*Work to be completed*
If a line in the listing carries the word "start", return a copy of that line.
■ ■ ■ ■ ■
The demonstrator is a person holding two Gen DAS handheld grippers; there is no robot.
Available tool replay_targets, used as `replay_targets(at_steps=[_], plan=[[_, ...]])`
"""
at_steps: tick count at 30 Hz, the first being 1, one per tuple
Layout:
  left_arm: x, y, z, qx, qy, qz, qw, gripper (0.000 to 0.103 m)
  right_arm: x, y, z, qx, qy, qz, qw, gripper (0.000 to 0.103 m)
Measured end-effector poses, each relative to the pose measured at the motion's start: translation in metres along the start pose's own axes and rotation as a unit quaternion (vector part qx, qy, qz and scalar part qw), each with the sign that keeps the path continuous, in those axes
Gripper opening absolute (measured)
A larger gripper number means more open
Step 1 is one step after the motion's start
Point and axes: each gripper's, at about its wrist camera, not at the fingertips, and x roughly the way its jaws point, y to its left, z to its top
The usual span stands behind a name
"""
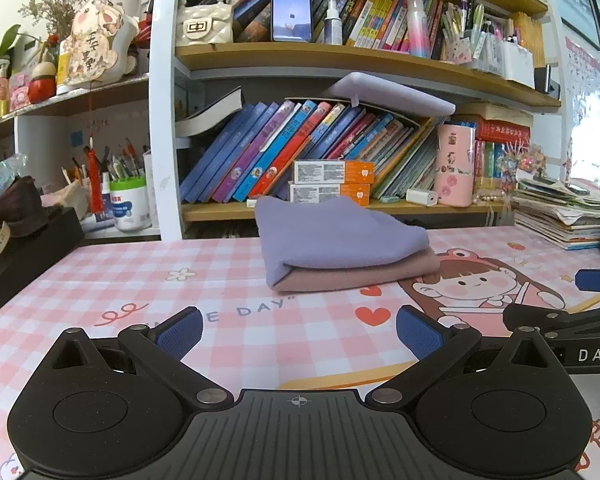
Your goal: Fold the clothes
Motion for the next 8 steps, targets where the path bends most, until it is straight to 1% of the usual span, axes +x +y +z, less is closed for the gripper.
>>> replay_targets(at_steps=[5, 8], plan=[[-0.0013, -0.0025, -0.0001, 0.009, -0.002, 0.008, 0.9999, 0.103, -0.0003, 0.0001, 0.0002, 0.000, 0.001, 0.000, 1.000, 0.103], [-0.0001, -0.0015, 0.0002, 0.005, 0.003, 0.014, 0.9999, 0.103, 0.0002, 0.0002, 0.0003, -0.002, 0.002, 0.000, 1.000, 0.103]])
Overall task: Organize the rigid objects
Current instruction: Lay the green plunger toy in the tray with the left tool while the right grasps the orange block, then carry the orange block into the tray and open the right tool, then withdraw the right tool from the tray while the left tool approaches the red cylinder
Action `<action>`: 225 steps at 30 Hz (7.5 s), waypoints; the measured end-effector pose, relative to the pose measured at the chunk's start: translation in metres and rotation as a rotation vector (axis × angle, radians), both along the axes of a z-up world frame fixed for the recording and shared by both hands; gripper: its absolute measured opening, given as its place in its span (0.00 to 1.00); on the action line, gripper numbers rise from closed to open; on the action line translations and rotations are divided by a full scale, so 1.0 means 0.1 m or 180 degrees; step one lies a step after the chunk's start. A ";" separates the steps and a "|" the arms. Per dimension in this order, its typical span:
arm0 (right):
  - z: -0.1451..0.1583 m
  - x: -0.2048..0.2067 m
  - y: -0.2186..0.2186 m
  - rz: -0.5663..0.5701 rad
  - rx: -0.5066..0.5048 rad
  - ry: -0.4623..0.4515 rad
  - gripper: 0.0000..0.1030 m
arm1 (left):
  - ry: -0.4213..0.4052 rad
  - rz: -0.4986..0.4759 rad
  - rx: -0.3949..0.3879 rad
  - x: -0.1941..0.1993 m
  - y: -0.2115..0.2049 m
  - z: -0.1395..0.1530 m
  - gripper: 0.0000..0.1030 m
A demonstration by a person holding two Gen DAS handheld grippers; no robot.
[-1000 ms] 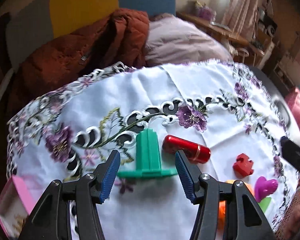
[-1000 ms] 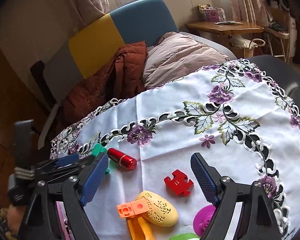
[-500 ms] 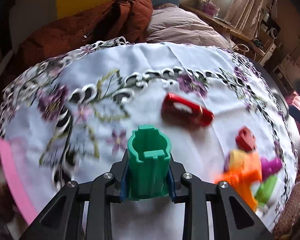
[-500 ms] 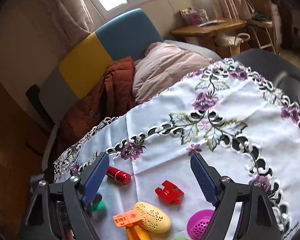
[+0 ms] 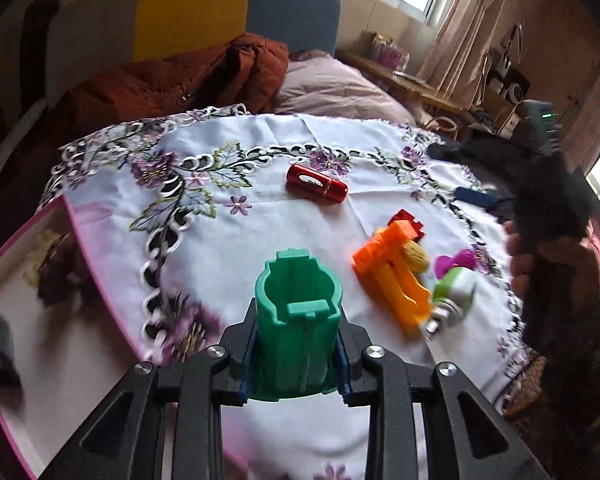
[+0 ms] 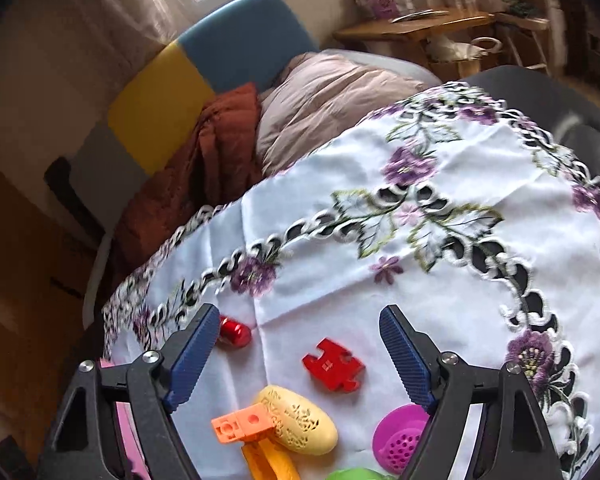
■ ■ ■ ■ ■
*Answer for the task*
Measured end-effector poses, each relative to the pose measured at the motion's start: translation in metres along the start pose's own axes and rotation as a unit quaternion (vector part qx, qy, qz and scalar part qw), each with the sign that keeps the path continuous, in those axes
Step 1 is one step after the motion's start
Action `<action>`: 225 steps at 30 Hz (7.5 s), waypoints; the measured end-effector pose, relative to the pose measured at the chunk's start: translation in metres and rotation as a rotation vector (axis × angle, radians), both along the axes of a z-up world frame fixed for the recording and shared by both hands; gripper: its absolute measured opening, given as its place in its span (0.00 to 1.00); on the action line, gripper numbers rise from closed to open; on the action line translations and rotations are divided by a full scale, so 1.0 means 0.1 m or 180 degrees; step one lies a step after the chunk's start. A ";" separates the steps and a "|" the arms. Per dimension in this order, its typical span:

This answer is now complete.